Dataset entries:
┌──

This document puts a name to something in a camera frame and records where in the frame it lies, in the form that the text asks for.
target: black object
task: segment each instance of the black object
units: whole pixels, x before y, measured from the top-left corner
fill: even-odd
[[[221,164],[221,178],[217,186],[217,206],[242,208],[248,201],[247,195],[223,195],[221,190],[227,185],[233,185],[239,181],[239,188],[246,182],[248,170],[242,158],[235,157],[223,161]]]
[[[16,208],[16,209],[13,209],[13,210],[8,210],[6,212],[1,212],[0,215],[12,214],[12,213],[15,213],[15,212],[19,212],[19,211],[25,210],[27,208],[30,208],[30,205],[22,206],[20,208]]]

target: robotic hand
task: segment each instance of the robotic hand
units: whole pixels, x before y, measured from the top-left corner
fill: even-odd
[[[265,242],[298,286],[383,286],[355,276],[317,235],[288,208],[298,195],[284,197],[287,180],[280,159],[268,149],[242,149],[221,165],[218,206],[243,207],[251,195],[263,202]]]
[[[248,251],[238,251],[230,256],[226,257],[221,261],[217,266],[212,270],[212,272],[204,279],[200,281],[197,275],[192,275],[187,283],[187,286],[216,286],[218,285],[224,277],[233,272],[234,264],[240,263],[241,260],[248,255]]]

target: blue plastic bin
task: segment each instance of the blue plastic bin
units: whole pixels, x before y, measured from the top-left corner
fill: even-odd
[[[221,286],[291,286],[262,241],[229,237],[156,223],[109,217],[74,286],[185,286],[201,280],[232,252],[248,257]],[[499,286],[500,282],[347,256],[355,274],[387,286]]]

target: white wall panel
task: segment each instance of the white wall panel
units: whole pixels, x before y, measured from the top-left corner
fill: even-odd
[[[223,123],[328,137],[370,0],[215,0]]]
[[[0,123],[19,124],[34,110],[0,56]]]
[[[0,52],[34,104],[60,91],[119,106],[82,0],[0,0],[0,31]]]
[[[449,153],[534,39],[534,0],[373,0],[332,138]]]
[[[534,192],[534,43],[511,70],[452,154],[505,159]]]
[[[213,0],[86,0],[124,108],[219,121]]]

└──

• WHAT YOU WILL DO: Output only the count of lines in the data containing "blue".

• SOLUTION TO THE PROBLEM: 2